**WHAT IS NEEDED**
Search the data below for "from"; list each line that holds it.

**RECORDED INFORMATION**
···

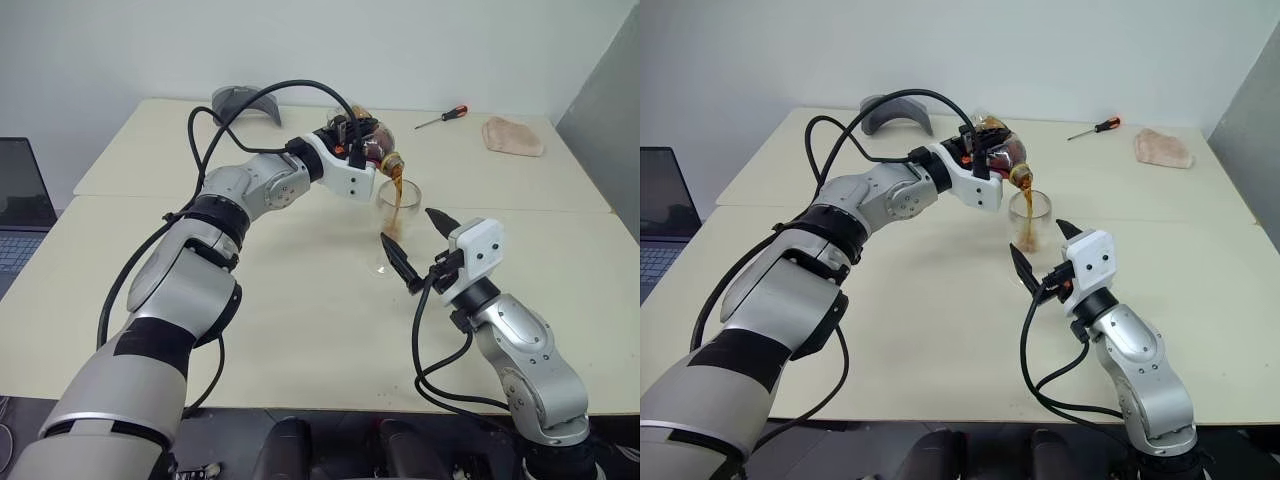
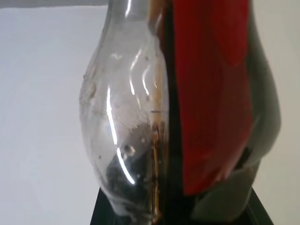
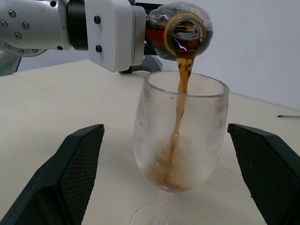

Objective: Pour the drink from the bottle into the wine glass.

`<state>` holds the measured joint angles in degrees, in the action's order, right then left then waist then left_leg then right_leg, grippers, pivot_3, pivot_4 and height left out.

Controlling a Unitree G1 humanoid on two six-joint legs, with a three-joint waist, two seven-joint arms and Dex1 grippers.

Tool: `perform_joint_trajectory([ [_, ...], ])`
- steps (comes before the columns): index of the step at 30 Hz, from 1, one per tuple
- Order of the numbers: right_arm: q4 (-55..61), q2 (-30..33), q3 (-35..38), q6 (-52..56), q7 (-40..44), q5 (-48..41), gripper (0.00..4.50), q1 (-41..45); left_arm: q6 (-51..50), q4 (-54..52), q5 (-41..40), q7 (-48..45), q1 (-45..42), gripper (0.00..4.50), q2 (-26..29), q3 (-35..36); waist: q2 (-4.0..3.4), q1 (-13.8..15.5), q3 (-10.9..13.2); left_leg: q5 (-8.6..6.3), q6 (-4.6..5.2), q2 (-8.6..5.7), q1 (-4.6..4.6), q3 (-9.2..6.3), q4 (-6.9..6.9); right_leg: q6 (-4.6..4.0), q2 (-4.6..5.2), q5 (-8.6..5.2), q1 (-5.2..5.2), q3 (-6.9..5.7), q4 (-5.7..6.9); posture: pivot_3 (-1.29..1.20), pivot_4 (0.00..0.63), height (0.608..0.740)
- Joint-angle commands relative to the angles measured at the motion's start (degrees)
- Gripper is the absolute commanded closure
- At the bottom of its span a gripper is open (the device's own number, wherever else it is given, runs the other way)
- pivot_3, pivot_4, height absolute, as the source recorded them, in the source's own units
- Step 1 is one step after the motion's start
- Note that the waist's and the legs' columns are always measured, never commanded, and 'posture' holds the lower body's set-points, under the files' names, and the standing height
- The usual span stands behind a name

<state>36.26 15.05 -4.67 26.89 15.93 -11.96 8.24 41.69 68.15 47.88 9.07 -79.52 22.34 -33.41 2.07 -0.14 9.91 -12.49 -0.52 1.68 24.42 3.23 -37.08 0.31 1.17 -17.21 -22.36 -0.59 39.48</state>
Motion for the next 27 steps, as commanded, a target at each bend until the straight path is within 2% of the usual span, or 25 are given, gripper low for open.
perform_joint_trajectory([
  [1,1.8,-0.1,0.2,-0.8,-0.5,0.5,0.00,0.4,0.1,-0.4,-0.3,1.7,-3.2,3.71,0.3,0.5,0.00,0.0,0.0,0.00,0.00,0.00,0.00,0.00,0.00,0.00,0.00,0.00,0.00,0.00,0.00,0.00,0.150,0.740],
  [15,-0.7,-0.8,0.4,-12.8,0.2,2.7,0.00,-3.8,0.4,-0.2,-1.1,1.3,-3.2,3.71,0.3,1.0,0.00,0.0,0.0,0.01,-0.02,-0.01,0.00,0.02,-0.02,0.01,0.00,0.00,0.00,0.01,0.02,0.00,0.150,0.740],
  [27,0.0,-1.3,0.0,-11.8,0.1,2.9,0.00,-2.3,0.3,-0.1,-0.3,2.0,-3.6,3.71,0.7,0.4,0.00,0.0,0.0,0.03,-0.06,0.00,0.00,0.00,-0.06,0.00,0.00,0.00,0.00,0.00,0.07,0.00,0.150,0.740],
])
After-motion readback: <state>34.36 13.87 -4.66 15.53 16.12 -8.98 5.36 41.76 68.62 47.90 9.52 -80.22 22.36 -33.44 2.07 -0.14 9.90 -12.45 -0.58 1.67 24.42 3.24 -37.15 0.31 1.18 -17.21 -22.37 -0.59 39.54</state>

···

**OUTPUT OF THE TASK**
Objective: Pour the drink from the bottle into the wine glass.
- steps (comes before the columns): index of the step at 30 Hz, from 1, one per tuple

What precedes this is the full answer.